I thanked Disher and told Monk the news. “Breen still had the coat when he was in the alley outside the hotel.”

“Then that’s where he ditched it,” Monk said. “Somewhere in the alley.”

We walked to the hotel. It was faster than finding another parking spot and cheaper, too. We passed a few homeless people who, after seeing us the other day, knew better than to ask Monk for a handout. I was glad we didn’t run into the guy who had flipped me off.

The streets were crowded with people, but I still approached the alley cautiously, just in case there was another mugger hiding in the darkness. Monk was also being cautious, only for different reasons. He was trying very hard not to step in anything dirty, which isn’t easy in a filthy, smelly alley.

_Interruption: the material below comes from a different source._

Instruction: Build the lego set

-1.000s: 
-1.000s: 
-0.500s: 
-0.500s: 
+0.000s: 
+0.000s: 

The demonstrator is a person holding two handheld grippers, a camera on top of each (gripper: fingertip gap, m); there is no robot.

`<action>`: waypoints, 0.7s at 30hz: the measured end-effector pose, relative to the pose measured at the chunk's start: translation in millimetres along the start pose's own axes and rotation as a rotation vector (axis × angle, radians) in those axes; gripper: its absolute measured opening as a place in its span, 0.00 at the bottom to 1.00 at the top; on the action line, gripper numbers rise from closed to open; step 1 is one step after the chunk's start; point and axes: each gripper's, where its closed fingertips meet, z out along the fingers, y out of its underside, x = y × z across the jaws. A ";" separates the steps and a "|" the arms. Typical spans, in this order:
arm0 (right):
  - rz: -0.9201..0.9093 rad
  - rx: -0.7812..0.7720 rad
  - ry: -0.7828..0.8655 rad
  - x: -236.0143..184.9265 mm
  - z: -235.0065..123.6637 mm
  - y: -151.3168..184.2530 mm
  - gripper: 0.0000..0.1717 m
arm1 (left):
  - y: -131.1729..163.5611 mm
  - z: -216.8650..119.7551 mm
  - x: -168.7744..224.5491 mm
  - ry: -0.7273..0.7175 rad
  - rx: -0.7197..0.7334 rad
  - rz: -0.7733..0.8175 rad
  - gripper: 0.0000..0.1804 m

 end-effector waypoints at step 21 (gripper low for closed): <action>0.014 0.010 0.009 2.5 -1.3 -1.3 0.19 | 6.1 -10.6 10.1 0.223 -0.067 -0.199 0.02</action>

We walked slowly, looking for places where Breen might have disposed of the overcoat. It soon became obvious to both of us that there was really only one place he could have stashed it out of sight—in one of the trash bins near the hotel service exit.

Without saying anything to Monk first, I climbed up on one of the Dumpsters. Monk freaked out.

“Step away from the Dumpster,” Monk said. “Very slowly.”

I stayed where I was. “It’s a Dumpster, Mr. Monk. Not a bomb.”

“Don’t be a hero, Natalie. Leave it for the professionals.”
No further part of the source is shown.